What you should do: Could you repeat the whole listing below exactly as it stands?
*** Block opens ***
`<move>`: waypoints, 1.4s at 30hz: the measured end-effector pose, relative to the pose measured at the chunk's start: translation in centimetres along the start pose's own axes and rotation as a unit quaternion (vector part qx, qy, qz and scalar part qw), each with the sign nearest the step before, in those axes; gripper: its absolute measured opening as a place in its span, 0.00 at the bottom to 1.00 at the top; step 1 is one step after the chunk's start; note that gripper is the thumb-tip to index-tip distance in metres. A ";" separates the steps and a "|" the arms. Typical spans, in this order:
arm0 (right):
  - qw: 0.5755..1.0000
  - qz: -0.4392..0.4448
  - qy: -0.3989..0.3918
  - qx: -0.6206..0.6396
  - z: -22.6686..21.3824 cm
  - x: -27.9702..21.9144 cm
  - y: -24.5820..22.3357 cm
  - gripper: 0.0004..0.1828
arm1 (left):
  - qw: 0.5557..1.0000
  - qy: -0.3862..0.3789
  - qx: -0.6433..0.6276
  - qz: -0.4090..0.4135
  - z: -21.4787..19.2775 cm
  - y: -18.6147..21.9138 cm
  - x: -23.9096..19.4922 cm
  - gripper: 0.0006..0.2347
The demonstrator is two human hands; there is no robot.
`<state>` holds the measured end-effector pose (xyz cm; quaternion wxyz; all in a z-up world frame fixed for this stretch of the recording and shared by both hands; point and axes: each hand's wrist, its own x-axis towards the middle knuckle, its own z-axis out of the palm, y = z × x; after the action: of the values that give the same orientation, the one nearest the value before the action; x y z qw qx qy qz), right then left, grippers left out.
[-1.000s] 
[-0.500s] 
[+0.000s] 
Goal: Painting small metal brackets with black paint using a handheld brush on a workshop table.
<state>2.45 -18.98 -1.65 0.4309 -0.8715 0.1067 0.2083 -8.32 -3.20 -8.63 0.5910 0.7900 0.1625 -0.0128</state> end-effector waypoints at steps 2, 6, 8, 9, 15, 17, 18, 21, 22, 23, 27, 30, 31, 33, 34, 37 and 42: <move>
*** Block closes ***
Solution:
`<move>`: waypoints, 1.4s at 30hz: the measured end-effector pose, relative to the pose measured at the chunk's start: translation in centimetres along the start pose's own axes and rotation as a unit quaternion (vector part qx, qy, qz and scalar part qw), each with the sign nearest the step before, in those axes; gripper: its absolute measured opening as a place in its span, 0.00 at the bottom to 1.00 at the top; step 1 is one step after the chunk's start; note that gripper is the thumb-tip to index-tip distance in metres. A ";" separates the steps and a "|" the arms. Typical spans, in this order:
arm0 (right):
  - qw: 0.5755..1.0000
  - qz: -0.4392..0.4448
  - qy: -0.3989..0.3918
  - qx: -0.6206..0.6396
  - z: -22.6686..21.3824 cm
  - x: -27.9702..21.9144 cm
  - y: -24.5820..22.3357 cm
  - gripper: 0.0004..0.1828
arm1 (left):
  - qw: 0.5557..1.0000
  - qy: -0.3862..0.3789
  - qx: -0.6433..0.6276
  - qz: -0.4090..0.4135
  - z: -21.4787..19.2775 cm
  - y: -18.6147..21.9138 cm
  - x: -23.9096..19.4922 cm
  - gripper: 0.0006..0.2347
The demonstrator is two human hands; there is no robot.
`<state>` holds the measured end-effector pose (xyz cm; quaternion wxyz; all in a z-up world frame fixed for this stretch of the recording and shared by both hands; point and axes: each hand's wrist, its own x-axis towards the middle knuckle, its own z-axis out of the palm, y = z × x; after the action: of the values that give the same orientation, the one nearest the value before the action; x y z qw qx qy qz), right then left, grippers left out.
[-1.000s] 
[-0.500s] 
[+0.000s] 
Goal: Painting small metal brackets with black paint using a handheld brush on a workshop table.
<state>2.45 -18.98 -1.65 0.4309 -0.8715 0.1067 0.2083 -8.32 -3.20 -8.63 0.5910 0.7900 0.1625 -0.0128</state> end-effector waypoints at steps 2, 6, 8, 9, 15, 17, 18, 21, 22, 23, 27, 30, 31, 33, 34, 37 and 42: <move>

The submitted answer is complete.